D.W. Jenkins, S. Ashra & J.F. Unitt. Lead Generation, Molecular Biology, AstraZeneca R&D Charnwood, Bakewell Road, Loughborough, LE11 5RH

Lung epithelial cells form a barrier between the host and environment and play important roles in the pathophysiology of several lung diseases, including asthma and chronic obstructive pulmonary disease. The present study used two immortalized human lung alveolar epithelial cell lines, A549, which have some features of alveolar type II cells, and NCI-H292 to evaluate the cytotoxicity of a panel of 22 potential toxicants of different mechanisms (Table 1). Gross compound cytotoxicity was measured by monitoring the reduction of alamar blue to resorufin (O’Brien et al., 2000). Briefly, cells were incubated in the presence or absence of compound for 4 or 24 h prior to assessment of cellular viability following the addition of 400 μM alamar blue and reading on a fluorescence platereader (SpectraMax Gemini; λEx 560 nm, λEx 590 nm). Release of cytokines from the cells (IL-1β , IL-12, IL-10, IL-2, GM-CSF, TNFα , IL-8, IL-4, IL-5 & IL-6) was measured via multi-spot ELISA from MesoScale Discovery ( Gaithersburg, MD, USA) according to manufacturers instructions. After 4 h, Brefeldin A caused concentration-dependent inhibition of alamar blue reduction in both cell types (A549: pIC50 7.8 ± 0.31, max inhibition 43 ± 3.9%; H292: pIC50 7.9 ± 0.35, max inhibition 36 ± 1.7%; n=5).

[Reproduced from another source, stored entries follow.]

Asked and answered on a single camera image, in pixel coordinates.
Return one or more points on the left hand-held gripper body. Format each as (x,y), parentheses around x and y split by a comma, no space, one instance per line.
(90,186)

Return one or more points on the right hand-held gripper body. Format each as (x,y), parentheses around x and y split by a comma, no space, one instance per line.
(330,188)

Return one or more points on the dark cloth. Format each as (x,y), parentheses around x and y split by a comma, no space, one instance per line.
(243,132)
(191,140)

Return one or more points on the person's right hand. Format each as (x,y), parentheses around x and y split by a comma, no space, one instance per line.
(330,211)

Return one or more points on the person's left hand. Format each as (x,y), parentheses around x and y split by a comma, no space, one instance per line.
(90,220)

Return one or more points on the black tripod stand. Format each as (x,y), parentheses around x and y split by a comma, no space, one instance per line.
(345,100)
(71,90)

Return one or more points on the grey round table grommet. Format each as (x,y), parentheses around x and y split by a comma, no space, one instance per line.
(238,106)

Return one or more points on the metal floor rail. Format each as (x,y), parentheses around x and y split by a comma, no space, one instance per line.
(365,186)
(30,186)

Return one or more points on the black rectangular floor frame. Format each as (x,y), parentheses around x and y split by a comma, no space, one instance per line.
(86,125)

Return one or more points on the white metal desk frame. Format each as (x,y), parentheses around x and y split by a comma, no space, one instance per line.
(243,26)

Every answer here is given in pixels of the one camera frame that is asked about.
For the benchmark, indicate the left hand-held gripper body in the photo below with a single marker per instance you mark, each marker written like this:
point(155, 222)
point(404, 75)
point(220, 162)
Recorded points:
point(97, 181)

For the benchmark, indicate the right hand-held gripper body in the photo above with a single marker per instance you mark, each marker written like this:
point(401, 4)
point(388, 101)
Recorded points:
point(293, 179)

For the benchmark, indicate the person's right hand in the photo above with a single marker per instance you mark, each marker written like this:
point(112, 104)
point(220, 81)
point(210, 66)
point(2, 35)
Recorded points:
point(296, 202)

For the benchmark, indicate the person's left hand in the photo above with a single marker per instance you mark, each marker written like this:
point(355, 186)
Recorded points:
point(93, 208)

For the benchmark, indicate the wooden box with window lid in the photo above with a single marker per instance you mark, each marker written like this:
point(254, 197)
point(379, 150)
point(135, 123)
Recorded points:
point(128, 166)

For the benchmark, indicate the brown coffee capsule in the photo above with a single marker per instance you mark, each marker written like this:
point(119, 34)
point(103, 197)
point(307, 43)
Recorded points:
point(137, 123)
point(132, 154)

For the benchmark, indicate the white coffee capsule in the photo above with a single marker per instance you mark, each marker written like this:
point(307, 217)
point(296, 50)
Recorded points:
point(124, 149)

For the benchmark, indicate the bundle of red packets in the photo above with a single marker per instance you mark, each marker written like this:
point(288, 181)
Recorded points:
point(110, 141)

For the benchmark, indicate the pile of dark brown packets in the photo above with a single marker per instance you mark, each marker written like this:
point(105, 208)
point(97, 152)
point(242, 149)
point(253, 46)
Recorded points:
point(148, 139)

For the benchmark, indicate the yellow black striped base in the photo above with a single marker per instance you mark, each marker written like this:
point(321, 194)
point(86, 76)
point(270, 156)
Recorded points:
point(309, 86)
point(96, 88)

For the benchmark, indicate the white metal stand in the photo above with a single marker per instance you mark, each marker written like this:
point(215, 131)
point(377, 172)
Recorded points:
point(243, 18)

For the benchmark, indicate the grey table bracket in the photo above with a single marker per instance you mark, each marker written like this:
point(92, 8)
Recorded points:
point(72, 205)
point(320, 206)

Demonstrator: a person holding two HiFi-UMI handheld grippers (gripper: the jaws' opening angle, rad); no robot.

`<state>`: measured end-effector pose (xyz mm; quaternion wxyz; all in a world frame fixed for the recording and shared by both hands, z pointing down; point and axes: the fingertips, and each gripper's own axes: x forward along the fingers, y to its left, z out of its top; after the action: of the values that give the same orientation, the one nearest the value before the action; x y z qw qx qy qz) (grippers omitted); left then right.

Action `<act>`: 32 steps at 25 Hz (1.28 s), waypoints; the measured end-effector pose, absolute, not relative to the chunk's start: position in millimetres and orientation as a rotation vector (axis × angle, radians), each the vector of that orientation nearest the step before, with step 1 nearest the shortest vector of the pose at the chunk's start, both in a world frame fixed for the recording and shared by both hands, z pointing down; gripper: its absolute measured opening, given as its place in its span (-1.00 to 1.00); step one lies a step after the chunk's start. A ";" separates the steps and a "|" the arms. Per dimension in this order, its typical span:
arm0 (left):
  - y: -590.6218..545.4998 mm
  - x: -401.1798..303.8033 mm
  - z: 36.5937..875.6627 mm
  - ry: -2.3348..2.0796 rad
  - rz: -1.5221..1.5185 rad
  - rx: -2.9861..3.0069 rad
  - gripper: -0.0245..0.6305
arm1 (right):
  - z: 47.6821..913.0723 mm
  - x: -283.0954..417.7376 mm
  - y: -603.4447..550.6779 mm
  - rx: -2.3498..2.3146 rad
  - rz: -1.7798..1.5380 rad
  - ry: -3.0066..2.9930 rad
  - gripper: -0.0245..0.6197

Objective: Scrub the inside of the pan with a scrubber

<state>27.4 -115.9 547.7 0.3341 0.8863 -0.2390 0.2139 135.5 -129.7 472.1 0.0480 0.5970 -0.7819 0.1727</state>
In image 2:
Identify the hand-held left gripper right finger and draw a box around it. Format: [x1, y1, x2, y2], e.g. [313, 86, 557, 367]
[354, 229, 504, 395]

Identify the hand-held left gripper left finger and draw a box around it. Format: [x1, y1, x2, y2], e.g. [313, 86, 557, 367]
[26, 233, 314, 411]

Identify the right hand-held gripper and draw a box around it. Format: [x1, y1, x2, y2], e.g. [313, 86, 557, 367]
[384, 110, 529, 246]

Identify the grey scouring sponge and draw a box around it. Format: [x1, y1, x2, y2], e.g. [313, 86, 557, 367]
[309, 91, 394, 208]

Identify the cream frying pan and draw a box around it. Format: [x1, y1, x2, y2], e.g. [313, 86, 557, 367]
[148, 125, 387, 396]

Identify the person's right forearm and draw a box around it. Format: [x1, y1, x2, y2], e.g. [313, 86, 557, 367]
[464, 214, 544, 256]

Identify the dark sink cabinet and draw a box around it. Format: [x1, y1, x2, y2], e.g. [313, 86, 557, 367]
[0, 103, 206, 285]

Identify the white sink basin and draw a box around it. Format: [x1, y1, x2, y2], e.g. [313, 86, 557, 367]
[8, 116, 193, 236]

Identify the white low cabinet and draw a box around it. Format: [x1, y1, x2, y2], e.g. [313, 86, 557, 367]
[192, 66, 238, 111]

After 24 h, significant cytotoxicity (pIC50, max inhibition) was observed in A549 cells following treatment with Brefeldin A (7.7 ± 0.082, 37 ± 7%), cycloheximide (6.6 ± 0.21, 43 ± 2%) and Ro-318220 (5.6 ± 0.073, 86 ± 8%) (n=3-5). The effects of cycloheximide and Ro-318220 were associated with increases in basal IL-6 and decreases in IL-8 release, respectively. In contrast, in H292 cells, cytotoxicity was caused by Brefeldin A (7.7 ± 0.12, 70 ± 4%), Actinomycin D (7.1 ± 0.10, 75 ± 5.3%), Cycloheximide (6.3 ± 0.38, 49 ± 3.7%), Doxorubicin (5.6 ± 0.061, 84 ± 2.8%), MG-132 (6.0 ± 0.22, 80 ± 1.7%), Staurosporine (6.3 ± 0.22, 87 ± 5.6%) and Ro 31-8220 (5.8 ± 0.14, 99 ± 0.45%) with a concomitant decrease in basal IL-6 release (n=3-6). In addition, cycloheximide and doxorubicin caused concomitant increases in TNF a and IL-1β release, respectively. Taken together, the data suggests that A549 cells may be more resistant to potentially cytotoxic agents than H292 cells and further demonstrates the utility of both cell types as model systems that can be used to investigate compound cytotoxicity in vitro.

O’Brien, J et al. (2000). Eur. J. Biochem., 267, 5421-5426.